5. Technologies, information et mobilisations à l’ère numérique

Responsables : Céleste Bonnamy, Julien Boyadjian, Marcel Moritz

Cet axe aborde les reconfigurations induites par la révolution numérique, sous l’angle du droit, de la sociologie et de la science politique. Ces reconfigurations sont plurielles : entre le secteur public et privé, au sein des rapports de travail, dans l’accès à l’information ou encore dans les formes de participation politique.
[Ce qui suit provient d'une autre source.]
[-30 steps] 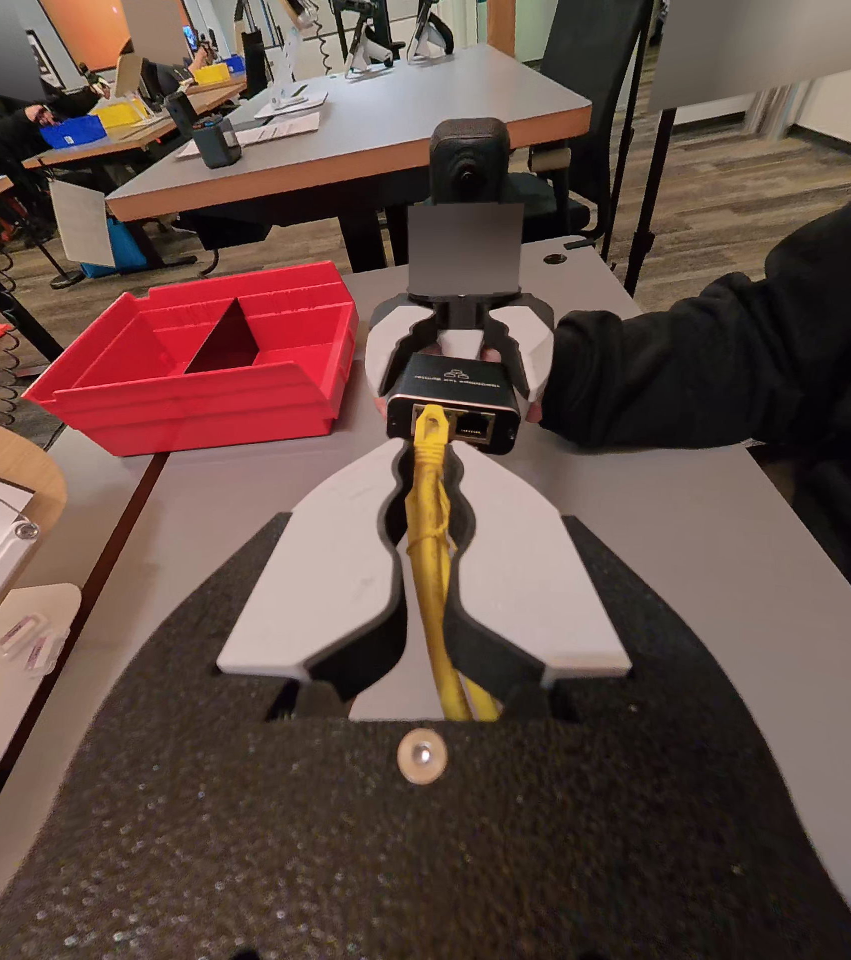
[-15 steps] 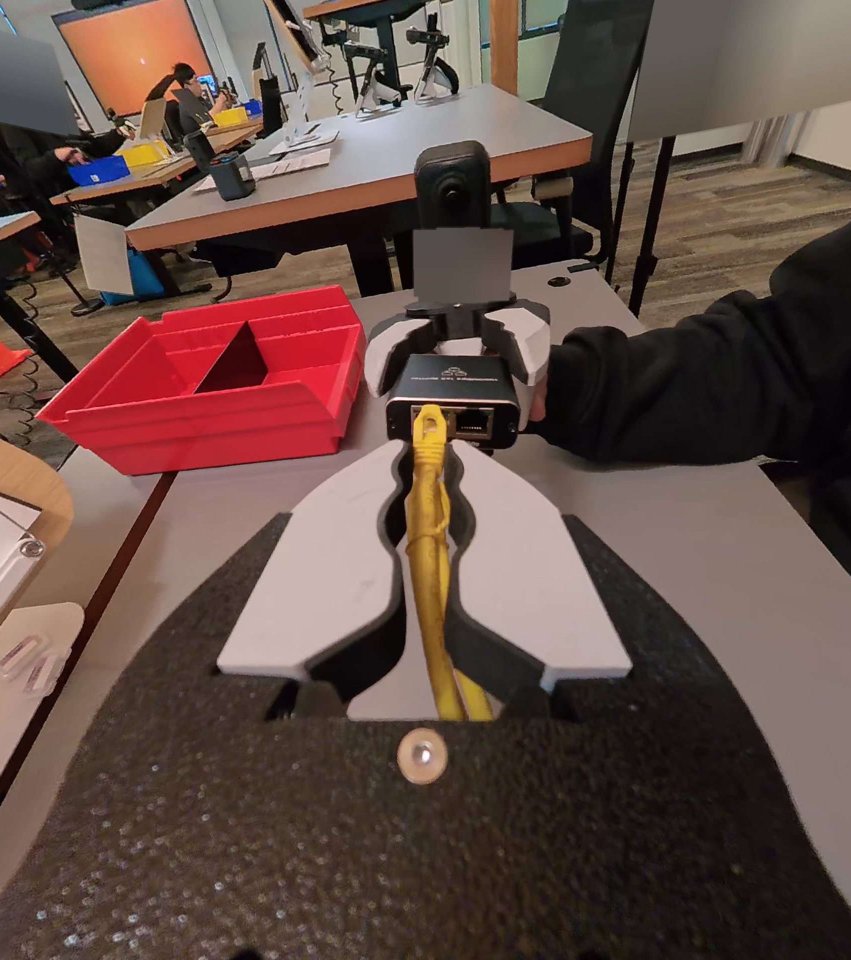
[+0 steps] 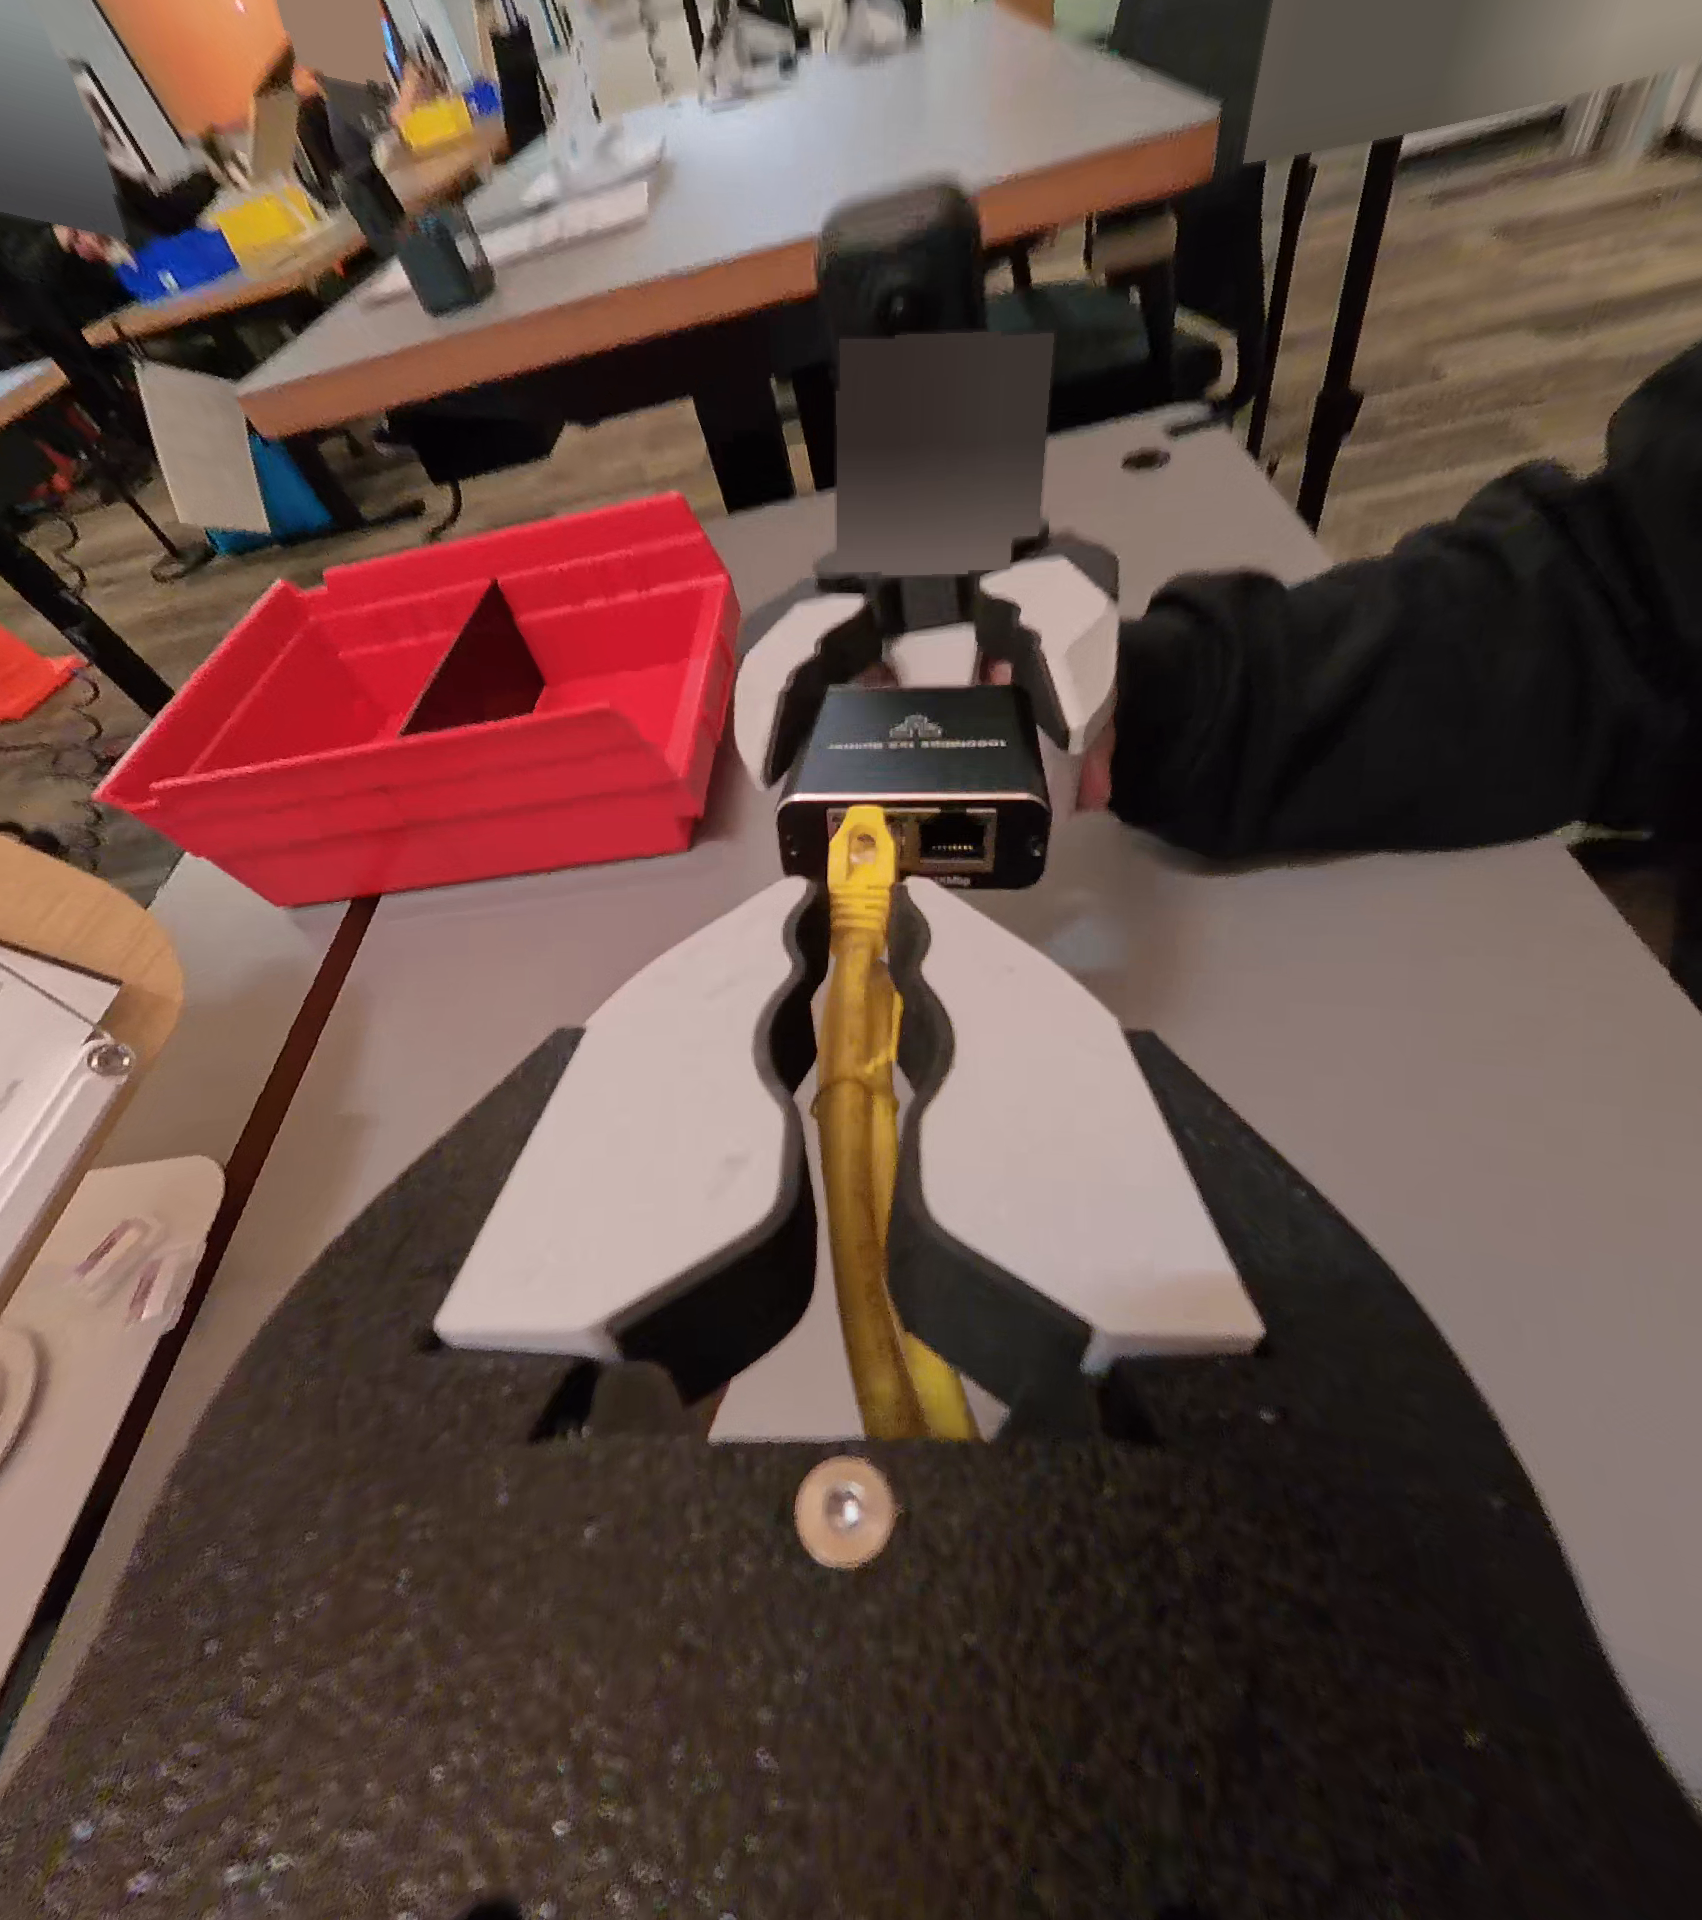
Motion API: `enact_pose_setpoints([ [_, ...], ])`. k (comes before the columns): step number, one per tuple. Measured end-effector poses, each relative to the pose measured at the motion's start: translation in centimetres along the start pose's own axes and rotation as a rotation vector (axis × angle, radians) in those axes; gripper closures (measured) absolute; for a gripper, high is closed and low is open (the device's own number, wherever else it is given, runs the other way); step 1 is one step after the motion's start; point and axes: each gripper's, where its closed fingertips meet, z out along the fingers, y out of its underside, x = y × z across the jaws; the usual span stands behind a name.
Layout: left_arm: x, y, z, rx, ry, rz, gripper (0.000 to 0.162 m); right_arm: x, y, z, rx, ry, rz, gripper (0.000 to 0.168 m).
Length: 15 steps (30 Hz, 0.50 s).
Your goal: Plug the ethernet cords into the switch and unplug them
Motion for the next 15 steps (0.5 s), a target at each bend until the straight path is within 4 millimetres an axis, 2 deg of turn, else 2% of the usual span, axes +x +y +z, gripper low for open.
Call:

L’impact des technologies numériques sur les droits et libertés

La protection des données personnelles a fait l’objet de nombreuses études au sein du CERAPS. Ces recherches demandent à être enrichies d’approches complémentaires, par exemple sous l’angle des stratégies de renseignement, de cybersécurité et de cyberdéfense. Ainsi, la surveillance des communications, le déchiffrement, les caméras « augmentées » ou encore les drones sont autant d’outils de techno-surveillance dont la mise en œuvre questionne bien au-delà du seul cadre juridique. Outre ces enjeux de surveillance, les technologies numériques – comme l’intelligence artificielle – peuvent aussi reconfigurer en profondeur le rapport des individus à la santé, au travail, à l’administration et à la puissance publique, sans pour autant que l’impact de ces évolutions ne soit toujours pleinement anticipé ni conscientisé.

Les bouleversements de l’information

C’est à la fois la production et la consommation de l’information qui sont transformées par le développement des technologies numériques. L’ouverture des données publiques – et parfois privées – en est un exemple. Par ailleurs, le Web2 a décloisonné les barrières entre production et création de contenus, notamment avec le développement des réseaux sociaux et des plateformes. Il a engendré une liberté d’expression théoriquement renforcée. Mais il a également donné naissance à des géants du numérique qui se nourrissent du capitalisme de surveillance. Désinformation, bulles de filtres, haine en ligne, centralisation sont autant d’effets, qu’il convient de documenter. Les promesses du Web3 sont précisément de décentraliser de nouveau le Web, en redonnant le contrôle aux internautes. Les obstacles sont toutefois nombreux et la technologie blockchain a d’autres conséquences, s’agissant notamment de la préservation des prérogatives essentielles de la puissance publique.

L’évolution des modes de participation politique

Les formes contemporaines de participation politique se nourrissent des mêmes canaux de communication. L’enjeu est alors à la fois d’analyser comment ces nouvelles formes de participation s’articulent avec les « anciennes » et en quoi les circuits décisionnels administratifs et politiques s’en saisissent. Dans quelle mesure émerge une e-démocratie qui laisserait une place plus grande aux citoyen·nes ? La fracture numérique ne se combine-t-elle pas plutôt à la fracture sociale (c’est la question de l’exclusion numérique) ? Les nouvelles technologies de la communication et de l’information ne peuvent-elles pas, finalement, se retourner contre la démocratie elle-même ? Ces questions se posent à la fois dans le cadre des démocraties libérales et d’autres types de régime.